* **What the exercise asks**: Pick out every line in the data below that holds "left".

__________

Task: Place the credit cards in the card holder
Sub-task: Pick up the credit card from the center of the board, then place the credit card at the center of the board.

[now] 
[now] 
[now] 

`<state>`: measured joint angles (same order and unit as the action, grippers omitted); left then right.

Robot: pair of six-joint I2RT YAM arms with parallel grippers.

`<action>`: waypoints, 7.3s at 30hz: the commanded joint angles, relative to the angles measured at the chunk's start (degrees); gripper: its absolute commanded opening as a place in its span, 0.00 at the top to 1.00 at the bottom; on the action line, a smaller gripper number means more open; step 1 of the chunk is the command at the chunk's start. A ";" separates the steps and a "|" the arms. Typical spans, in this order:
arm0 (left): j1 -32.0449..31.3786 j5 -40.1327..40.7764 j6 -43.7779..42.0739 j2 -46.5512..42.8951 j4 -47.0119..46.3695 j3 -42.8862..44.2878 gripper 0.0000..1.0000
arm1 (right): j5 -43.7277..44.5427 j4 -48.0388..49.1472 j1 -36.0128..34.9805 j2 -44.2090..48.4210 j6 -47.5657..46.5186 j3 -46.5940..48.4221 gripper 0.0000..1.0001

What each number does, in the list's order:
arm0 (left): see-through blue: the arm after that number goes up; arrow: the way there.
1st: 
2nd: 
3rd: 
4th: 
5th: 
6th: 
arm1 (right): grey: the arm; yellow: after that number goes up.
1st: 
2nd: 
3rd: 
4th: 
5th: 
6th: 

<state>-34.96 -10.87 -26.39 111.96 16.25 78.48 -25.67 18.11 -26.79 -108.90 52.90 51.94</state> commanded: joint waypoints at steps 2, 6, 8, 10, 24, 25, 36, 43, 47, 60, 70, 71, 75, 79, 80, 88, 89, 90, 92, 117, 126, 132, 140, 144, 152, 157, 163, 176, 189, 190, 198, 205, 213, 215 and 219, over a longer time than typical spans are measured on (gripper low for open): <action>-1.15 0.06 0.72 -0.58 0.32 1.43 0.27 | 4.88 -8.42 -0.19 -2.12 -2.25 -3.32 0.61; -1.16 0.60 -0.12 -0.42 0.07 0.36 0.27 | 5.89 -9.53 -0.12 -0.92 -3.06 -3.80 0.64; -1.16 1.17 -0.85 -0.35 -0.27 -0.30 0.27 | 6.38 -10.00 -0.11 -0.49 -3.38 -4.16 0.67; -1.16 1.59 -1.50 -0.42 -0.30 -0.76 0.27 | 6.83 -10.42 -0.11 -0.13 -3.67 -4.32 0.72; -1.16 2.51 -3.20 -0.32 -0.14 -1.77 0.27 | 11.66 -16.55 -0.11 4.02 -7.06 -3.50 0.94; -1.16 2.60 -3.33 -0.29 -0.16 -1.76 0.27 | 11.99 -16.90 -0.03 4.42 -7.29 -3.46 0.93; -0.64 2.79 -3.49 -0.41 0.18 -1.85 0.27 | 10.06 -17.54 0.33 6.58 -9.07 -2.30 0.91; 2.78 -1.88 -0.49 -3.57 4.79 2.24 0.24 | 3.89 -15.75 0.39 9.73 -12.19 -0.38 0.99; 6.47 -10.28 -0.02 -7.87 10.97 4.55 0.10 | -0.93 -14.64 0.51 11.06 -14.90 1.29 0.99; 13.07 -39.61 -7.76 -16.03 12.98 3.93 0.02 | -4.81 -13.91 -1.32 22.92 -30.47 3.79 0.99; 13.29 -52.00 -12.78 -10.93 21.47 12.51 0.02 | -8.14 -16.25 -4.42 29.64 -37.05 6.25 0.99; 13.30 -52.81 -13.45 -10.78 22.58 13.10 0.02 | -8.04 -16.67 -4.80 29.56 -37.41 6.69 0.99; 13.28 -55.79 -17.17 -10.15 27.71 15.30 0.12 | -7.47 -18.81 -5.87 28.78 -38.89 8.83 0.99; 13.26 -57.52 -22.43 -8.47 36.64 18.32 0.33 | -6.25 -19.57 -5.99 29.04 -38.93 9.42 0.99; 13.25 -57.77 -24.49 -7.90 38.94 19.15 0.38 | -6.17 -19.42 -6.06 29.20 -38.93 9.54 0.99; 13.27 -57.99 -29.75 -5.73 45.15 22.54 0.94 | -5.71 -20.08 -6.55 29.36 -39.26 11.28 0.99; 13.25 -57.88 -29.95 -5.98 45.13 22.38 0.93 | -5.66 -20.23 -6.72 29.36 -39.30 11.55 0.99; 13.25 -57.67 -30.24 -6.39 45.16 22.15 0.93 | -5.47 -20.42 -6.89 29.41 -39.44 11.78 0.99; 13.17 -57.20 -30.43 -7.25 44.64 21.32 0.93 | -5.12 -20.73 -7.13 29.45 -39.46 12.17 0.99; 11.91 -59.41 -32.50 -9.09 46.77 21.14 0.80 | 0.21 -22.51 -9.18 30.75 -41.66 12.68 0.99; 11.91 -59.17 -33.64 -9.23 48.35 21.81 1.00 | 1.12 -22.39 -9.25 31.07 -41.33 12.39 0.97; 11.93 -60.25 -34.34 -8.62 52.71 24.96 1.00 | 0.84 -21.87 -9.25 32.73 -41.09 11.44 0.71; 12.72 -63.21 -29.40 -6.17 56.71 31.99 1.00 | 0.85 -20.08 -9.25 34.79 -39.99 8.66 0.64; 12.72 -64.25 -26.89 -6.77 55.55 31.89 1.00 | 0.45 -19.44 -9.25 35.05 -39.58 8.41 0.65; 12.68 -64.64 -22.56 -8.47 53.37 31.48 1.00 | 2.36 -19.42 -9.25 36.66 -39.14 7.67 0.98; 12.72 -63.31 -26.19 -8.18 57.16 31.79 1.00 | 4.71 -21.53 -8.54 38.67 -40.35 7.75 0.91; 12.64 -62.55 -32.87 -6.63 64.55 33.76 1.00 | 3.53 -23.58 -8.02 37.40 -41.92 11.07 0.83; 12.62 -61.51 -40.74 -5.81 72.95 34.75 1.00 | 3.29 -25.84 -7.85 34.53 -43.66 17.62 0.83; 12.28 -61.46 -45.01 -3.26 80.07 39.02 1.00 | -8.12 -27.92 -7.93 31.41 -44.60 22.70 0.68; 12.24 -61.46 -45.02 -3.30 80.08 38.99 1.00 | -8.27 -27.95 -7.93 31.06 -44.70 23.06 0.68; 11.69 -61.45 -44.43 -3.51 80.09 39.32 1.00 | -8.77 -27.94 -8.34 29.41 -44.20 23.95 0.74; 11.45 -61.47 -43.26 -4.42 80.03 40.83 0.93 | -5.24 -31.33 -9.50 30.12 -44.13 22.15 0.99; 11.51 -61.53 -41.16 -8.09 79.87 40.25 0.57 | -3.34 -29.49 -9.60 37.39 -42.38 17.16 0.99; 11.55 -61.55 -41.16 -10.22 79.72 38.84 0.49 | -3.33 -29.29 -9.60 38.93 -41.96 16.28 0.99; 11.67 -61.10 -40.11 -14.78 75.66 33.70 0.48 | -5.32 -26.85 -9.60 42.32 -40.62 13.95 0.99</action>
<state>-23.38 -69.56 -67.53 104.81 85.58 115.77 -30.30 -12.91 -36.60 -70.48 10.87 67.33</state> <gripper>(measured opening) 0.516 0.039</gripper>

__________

* **Output below**:
`<state>`: measured joint angles (same order and unit as the action, grippers omitted); left then right.
arm0 (left): j1 -32.0449..31.3786 j5 -40.1327..40.7764 j6 -43.7779..42.0739 j2 -46.5512..42.8951 j4 -47.0119..46.3695 j3 -42.8862..44.2878 gripper 0.0000..1.0000
arm0 (left): see-through blue: the arm after that number goes up; arrow: the way there.

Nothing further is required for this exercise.